Can it be "lossy" compression? (1)

RicheB (994570) | more than 8 years ago | (#15899808)

If lossy compression is OK, I can easily squish all of Wikipedia down to 1 bit.

Re:Can it be "lossy" compression? (0)

Anonymous Coward | more than 8 years ago | (#15899832)

No you can't, computers manipulate and store data by the byte.

Re:Can it be "lossy" compression? (4, Funny)

richdun (672214) | more than 8 years ago | (#15899858)

Hmmm...well in that case, someone go edit the Wikipedia entry on "computers" and allow them to store data at the bit level. Also, I heard somewhere where computers in Africa have tripled in the past six months!

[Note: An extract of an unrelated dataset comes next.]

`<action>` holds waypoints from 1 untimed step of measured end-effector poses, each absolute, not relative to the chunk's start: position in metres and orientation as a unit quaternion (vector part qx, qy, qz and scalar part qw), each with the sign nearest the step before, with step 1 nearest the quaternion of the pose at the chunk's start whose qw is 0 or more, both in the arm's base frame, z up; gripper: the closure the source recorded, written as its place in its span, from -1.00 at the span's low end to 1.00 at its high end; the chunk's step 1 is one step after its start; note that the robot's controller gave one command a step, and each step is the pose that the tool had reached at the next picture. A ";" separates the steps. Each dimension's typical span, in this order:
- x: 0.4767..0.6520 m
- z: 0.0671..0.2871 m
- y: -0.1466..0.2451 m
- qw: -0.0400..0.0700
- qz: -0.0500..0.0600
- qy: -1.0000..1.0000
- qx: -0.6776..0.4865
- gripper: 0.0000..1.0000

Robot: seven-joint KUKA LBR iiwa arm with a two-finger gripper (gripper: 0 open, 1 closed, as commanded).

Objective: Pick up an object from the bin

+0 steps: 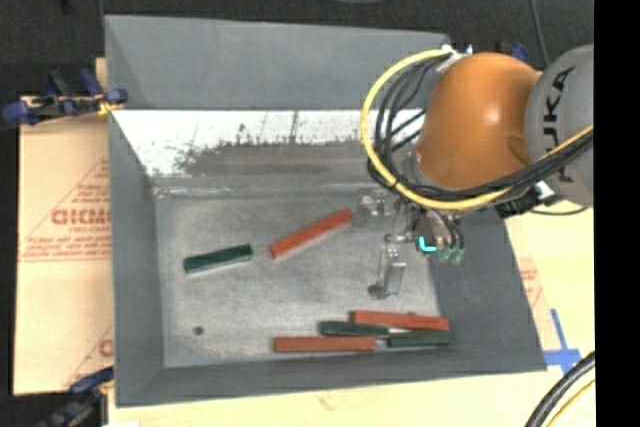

Re:Can it be "lossy" compression? (1)

bcat24 (914105) | more than 8 years ago | (#15900004)

Now that's an elephant of a tale.

Re:Can it be "lossy" compression? (1)

StikyPad (445176) | more than 8 years ago | (#15900069)

That's ELEPHANTS. Computers in ELEPHANTS have tripled in the past 6 months. Get it right.

Re:Can it be "lossy" compression? (0)

Anonymous Coward | more than 8 years ago | (#15900128)

When I was reading Wikipedia this morning, I learned that Digg is Slashdot's Portugal.

Re:Can it be "lossy" compression? (1)

kfg (145172) | more than 8 years ago | (#15899877)

No you can't, computers manipulate and store data by the byte.

That may well be true of your computer, but I've got one right in front of me that manipulates data by the bit.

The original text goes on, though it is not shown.